Mereka juga menggalang dana untuk membayar denda yang dijatuhkan pengadilan kepada para penyandera. Dikabarkan, salah satu korban bahkan meninggalkan kekasihnya demi bisa bersama dengan salah satu penyanderanya.
Advertisement
Penyebab Sindrom Stockholm
Penyebab pasti dari Sindrom Stockholm belum bisa dipastikan. Namun, diduga ada beberapa faktor psikologis yang melatari terjadinya sindrom ini.
Penyebabnya seperti korban merasa penyanderanya ternyata baik hati karena tidak menyakiti atau mengambil nyawa mereka. Lalu, korban merasa diperlakukan dengan baik oleh penyandera.
Selain itu, dalam penyanderaan, baik korban maupun penyandera terisolasi di suatu tempat atau ruangan tanpa ada intervensi atau campur tangan dari pihak lain.
Hal ini bisa memunculkan kesempatan bagi kedua belah pihak untuk mengamati satu sama lain dengan perspektif yang berbeda.
Faktor lainnya, agar nyawanya selamat, korban berusaha bersikap sebaik mungkin pada penyandera. Hal ini lama kelamaan berubah menjadi kebiasaan.
Diagnosis Sindrom Stockholm
Dokter akan menduga adanya Sindrom Stockholm bila seorang korban kejahatan malah terlihat membela sang penjahat. Untuk memastikan sindrom ini, dokter akan melakukan wawancara dan observasi menyeluruh.
Pemeriksaan fisik umumnya menunjukkan tanda-tanda normal, tidak ada kelainan apa pun yang dijumpai atau perlu dicurigai.

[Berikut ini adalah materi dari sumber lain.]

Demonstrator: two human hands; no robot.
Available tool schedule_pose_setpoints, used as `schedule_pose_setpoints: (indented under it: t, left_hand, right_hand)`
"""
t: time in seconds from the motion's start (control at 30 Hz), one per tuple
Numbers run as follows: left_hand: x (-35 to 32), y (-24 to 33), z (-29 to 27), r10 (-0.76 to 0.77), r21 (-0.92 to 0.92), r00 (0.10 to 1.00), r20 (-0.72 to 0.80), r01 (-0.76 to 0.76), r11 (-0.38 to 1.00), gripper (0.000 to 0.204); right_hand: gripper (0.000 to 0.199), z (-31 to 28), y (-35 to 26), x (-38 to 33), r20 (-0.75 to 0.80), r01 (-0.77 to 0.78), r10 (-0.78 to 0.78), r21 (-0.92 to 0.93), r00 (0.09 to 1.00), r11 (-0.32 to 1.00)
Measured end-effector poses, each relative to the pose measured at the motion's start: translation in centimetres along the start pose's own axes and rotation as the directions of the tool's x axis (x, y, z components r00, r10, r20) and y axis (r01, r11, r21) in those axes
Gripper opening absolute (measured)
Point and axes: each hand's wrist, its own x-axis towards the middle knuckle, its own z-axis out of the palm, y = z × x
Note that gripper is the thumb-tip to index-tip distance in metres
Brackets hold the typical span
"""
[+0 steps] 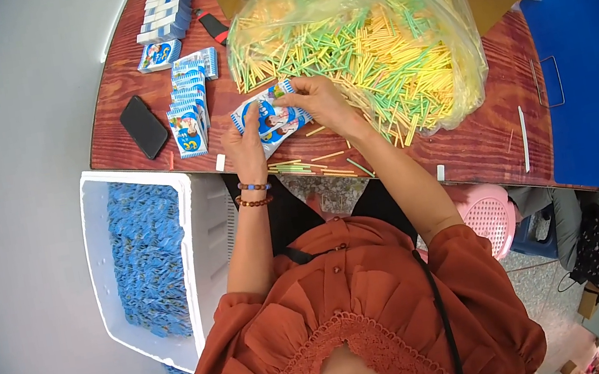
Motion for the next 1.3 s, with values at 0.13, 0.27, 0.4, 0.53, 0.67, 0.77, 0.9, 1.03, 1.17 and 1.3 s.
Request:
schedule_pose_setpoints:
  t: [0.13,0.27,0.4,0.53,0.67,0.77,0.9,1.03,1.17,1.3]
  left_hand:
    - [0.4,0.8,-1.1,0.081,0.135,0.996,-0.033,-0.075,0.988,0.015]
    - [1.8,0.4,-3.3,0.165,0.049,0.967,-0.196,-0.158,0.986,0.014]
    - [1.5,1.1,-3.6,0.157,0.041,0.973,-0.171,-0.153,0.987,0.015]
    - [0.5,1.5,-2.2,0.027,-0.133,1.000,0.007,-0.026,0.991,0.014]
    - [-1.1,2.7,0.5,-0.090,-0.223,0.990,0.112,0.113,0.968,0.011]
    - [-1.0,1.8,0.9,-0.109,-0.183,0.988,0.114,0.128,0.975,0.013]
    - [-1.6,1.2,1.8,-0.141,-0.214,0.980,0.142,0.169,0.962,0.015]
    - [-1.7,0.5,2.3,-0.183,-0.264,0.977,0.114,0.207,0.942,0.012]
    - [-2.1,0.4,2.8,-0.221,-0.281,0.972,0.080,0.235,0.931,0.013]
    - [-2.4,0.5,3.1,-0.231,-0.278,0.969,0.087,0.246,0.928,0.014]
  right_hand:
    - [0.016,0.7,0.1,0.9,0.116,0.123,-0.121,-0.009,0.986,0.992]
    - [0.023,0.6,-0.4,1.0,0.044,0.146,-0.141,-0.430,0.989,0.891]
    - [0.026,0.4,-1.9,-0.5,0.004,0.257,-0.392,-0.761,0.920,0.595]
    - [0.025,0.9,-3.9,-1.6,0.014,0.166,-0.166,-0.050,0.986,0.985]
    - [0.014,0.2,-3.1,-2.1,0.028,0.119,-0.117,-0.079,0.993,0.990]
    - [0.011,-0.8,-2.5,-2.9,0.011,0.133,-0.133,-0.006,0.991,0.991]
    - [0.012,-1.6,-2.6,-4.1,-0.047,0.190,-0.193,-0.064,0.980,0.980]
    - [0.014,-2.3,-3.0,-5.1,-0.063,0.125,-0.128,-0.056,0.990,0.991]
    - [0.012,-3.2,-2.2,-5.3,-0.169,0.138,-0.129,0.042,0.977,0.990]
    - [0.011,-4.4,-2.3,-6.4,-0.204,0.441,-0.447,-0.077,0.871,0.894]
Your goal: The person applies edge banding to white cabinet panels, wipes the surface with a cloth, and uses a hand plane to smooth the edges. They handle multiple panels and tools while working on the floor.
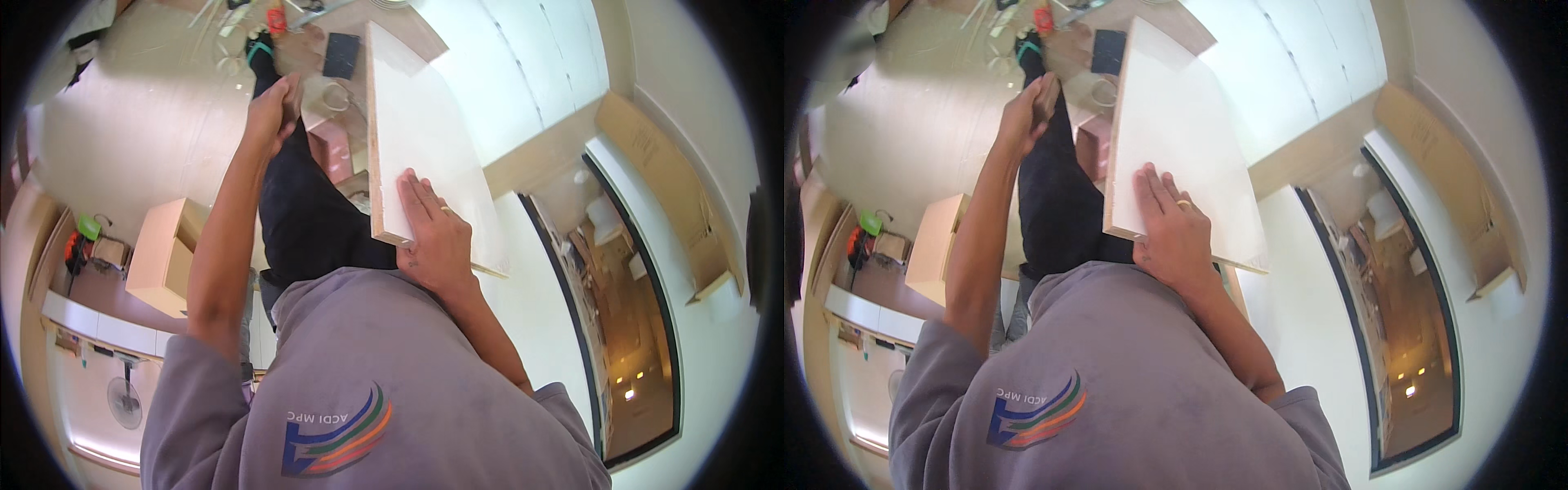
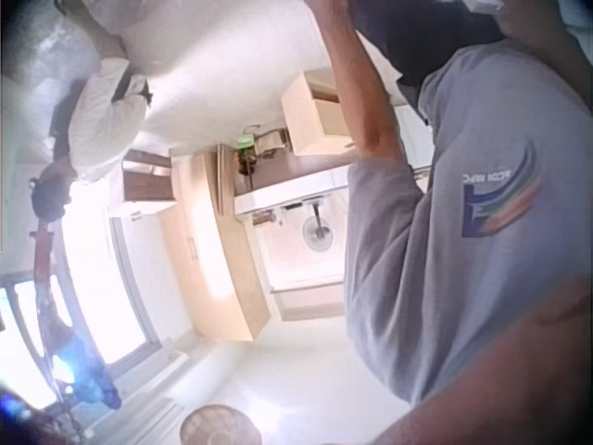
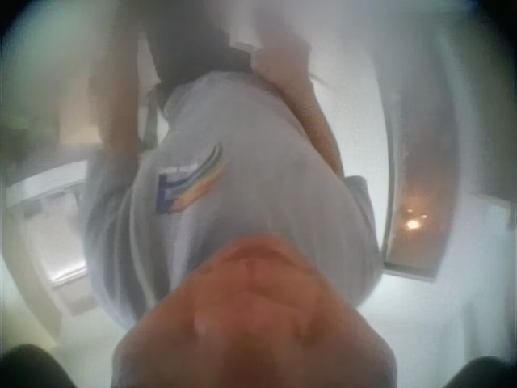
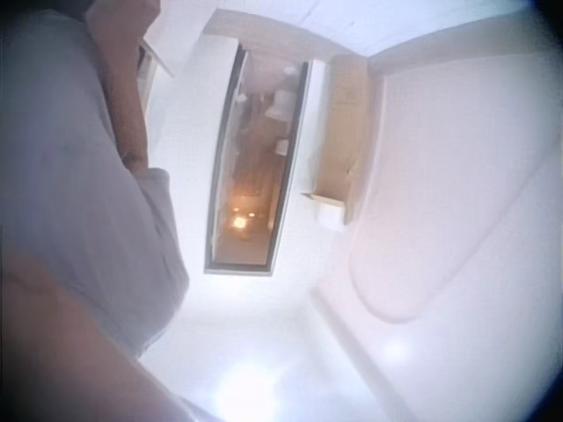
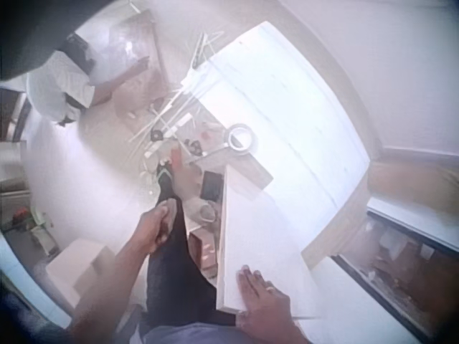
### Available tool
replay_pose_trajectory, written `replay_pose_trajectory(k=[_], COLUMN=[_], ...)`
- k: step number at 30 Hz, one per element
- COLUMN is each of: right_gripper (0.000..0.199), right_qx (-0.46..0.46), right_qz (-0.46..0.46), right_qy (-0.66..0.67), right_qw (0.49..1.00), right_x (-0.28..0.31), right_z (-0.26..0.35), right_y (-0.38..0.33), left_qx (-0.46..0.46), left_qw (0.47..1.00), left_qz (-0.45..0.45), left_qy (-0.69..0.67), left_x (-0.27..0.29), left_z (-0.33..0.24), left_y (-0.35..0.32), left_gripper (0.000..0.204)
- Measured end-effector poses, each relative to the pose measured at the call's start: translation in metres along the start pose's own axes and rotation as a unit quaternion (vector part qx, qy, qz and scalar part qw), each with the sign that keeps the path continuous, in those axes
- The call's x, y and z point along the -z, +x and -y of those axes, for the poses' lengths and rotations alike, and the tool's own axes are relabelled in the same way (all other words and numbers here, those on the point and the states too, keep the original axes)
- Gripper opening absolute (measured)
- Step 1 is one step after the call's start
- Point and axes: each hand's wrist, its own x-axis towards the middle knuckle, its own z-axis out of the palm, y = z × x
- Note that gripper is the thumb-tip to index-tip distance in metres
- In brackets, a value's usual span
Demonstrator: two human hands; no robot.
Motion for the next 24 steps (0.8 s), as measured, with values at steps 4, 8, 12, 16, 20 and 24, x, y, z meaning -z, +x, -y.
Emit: replay_pose_trajectory(k=[4,8,12,16,20,24], right_gripper=[0.09,0.09,0.092,0.095,0.096,0.095], right_qx=[-0.007,-0.015,-0.013,-0.011,-0.01,-0.012], right_qz=[0.014,0.008,0.008,0.024,0.019,0.022], right_qy=[-0.01,-0.002,-0.01,-0.001,-0.026,-0.015], right_qw=[1.0,1.0,1.0,1.0,0.999,1.0], right_x=[-0.007,-0.013,-0.015,-0.031,-0.046,-0.04], right_z=[0.005,0.009,0.01,0.018,0.019,0.019], right_y=[-0.006,-0.007,-0.005,-0.009,-0.014,-0.015], left_qx=[-0.034,-0.081,-0.195,-0.223,-0.236,-0.175], left_qw=[0.985,0.958,0.934,0.889,0.881,0.905], left_qz=[0.078,0.131,0.116,0.095,0.067,0.103], left_qy=[0.153,0.24,0.277,0.388,0.405,0.373], left_x=[0.004,-0.034,-0.045,-0.055,-0.085,-0.066], left_z=[-0.034,-0.012,0.003,0.012,0.017,0.045], left_y=[-0.148,-0.218,-0.21,-0.134,-0.03,0.063], left_gripper=[0.072,0.061,0.056,0.051,0.043,0.05])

Bila tidak ada luka, cedera, atau tindakan kekerasan apa pun yang dilakukan oleh pelaku kejahatan, maka umumnya pemeriksaan laboratorium, pemeriksaan radiologi, maupun pemeriksaan penunjang lainnya tidak diperlukan.
Advertisement
Gejala dan Pencegahan
Mereka yang mengalami Sindrom Stockholm pasti memiliki riwayat pernah mengalami penyanderaan atau tindak kejahatan lainnya. Selain itu, mereka menunjukkan kumpulan gejala sebagai berikut:
- Menunjukkan kekaguman pada penyanderanya,
- Menolak tindakan penyelamatan dari pihak berwajib,
- Berusaha membela penyandera,
- Berusaha menyenangkan hati penyanderanya,
- Menolak memberikan kesaksian mengenai tindakan kejahatan yang dilakukan oleh penyandera, serta
- Tidak melakukan usaha untuk melarikan diri.
Pencegahan terjadinya Sindrom Stockholm hingga saat ini belum ditemukan caranya. Namun secara umum, bila ada seseorang yang mengalami tindak kejahatan yang dapat menyebabkan trauma, sebaiknya segera berkonsultasi dengan psikiater sebelum muncul gejala atau gangguan psikis tertentu.